You meet his pets with bated breath, understanding that animals are highly attuned to energy. You worry that your throbbing aura of guilt will tip them off & they will react violently or with watchful contempt. Thankfully this isn’t the case. Both dogs—the squat salt & pepper loaf with large, ever-alarmed eyes & the caramel Labrador-Pointer with a gracious, disarming face— are excited to meet you. The diminutive black cat becomes especially attached and hurdles child-gates to follow you to the bathroom. You trust their instincts over your own. You allow their pet-love to become very significant in your mind. You shape it into a good omen, into absolution.
On each of the three nights you stay over, the boy excuses himself to answer a call from his wife. You cannot make out the words, but during the first conversation you hear the strain in his voice as he speaks to her from the far bedroom. The second time she calls he goes out to the backyard to pace. You look out the kitchen window, watching his face cloud, becoming the overcast of a sky resigned to hold its ground against the sun, but unable to summon the strength to rain. On the third night, you tell him to stay with you in the living room while he speaks with his wife. You say this firmly & he complies. Less than a minute into the conversation you regret making this demand. You don’t want to hear his defeated voice. You wave to get his attention and mouth the word “Go”. He nods sadly and walks to the back of the house.

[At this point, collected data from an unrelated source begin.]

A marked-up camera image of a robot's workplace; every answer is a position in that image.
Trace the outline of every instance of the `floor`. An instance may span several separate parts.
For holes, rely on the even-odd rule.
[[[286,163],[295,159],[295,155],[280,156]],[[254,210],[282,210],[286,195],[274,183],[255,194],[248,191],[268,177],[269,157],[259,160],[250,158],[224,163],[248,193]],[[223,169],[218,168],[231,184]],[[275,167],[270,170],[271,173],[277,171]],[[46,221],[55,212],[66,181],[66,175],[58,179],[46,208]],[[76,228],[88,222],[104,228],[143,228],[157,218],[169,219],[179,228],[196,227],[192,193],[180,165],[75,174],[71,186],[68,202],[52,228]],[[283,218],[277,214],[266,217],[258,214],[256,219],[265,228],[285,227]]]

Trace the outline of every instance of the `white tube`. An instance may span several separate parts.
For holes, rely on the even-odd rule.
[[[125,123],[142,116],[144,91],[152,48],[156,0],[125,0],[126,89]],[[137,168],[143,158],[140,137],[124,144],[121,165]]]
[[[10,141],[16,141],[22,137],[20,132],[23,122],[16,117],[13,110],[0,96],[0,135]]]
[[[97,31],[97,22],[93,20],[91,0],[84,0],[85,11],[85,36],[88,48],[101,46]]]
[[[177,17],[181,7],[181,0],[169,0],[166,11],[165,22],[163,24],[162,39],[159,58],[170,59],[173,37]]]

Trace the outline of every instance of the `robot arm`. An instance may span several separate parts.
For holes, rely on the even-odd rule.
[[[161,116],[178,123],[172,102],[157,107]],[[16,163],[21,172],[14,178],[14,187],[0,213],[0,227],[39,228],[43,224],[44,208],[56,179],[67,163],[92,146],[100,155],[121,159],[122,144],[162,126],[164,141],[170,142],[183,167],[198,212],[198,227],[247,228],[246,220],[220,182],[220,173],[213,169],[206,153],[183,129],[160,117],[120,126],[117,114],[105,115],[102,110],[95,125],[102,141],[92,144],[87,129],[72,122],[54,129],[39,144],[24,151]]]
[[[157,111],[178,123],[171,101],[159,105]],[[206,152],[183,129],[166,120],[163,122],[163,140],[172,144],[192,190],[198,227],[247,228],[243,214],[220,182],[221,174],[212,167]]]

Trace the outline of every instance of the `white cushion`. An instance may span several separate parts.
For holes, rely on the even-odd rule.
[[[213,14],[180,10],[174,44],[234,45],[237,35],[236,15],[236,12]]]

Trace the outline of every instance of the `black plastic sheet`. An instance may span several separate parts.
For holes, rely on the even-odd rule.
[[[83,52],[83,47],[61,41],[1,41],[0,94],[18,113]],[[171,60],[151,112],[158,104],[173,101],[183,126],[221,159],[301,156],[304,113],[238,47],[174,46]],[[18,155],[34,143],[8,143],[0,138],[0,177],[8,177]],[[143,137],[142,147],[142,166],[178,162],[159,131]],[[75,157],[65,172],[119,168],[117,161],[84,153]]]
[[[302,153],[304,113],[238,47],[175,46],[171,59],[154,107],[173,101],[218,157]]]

Anger and sorrow and searing empathy converge and contort in your gut, tying a hard knot there. You walk over to the shelf that holds their wedding album. You’ve known it was there all these days, but respectfully left it untouched. Now you open it deliberately, careful not to rush the experience. You linger on each photograph masochistically, unconcerned with him finding you paging through his past and confirming that he had been very happy with her at one time. And you see how happiness is the least reliable gauge of future, the most easily & imperceptibly derailed. How it dies by degrees. You force yourself to look at his wife in each picture, to notice her guileless smile and excited blue eyes. You say “I’m sorry I’m sorry I’m sorry” over and over in your head. You put the album back in its place and head directly to the fridge where you open a strong beer and drain it in a long series of gulps that leaves you out of breath.
Your boyfriend wants you to stay, despite your indiscretions, as long as you promise they will cease. Make this promise knowing you can’t keep this promise. Numbly allow him to re-woo you with gifts of tiramisu and four packs of Guinness. Some favorite things he remembers about you from a time when he cared about knowing your favorite things. Watch television when you are together so you don’t have to make eye contact or speak or notice the other person is there all that often. Sob disproportionately at a series finale so that he guesses correctly that you are leaving him again.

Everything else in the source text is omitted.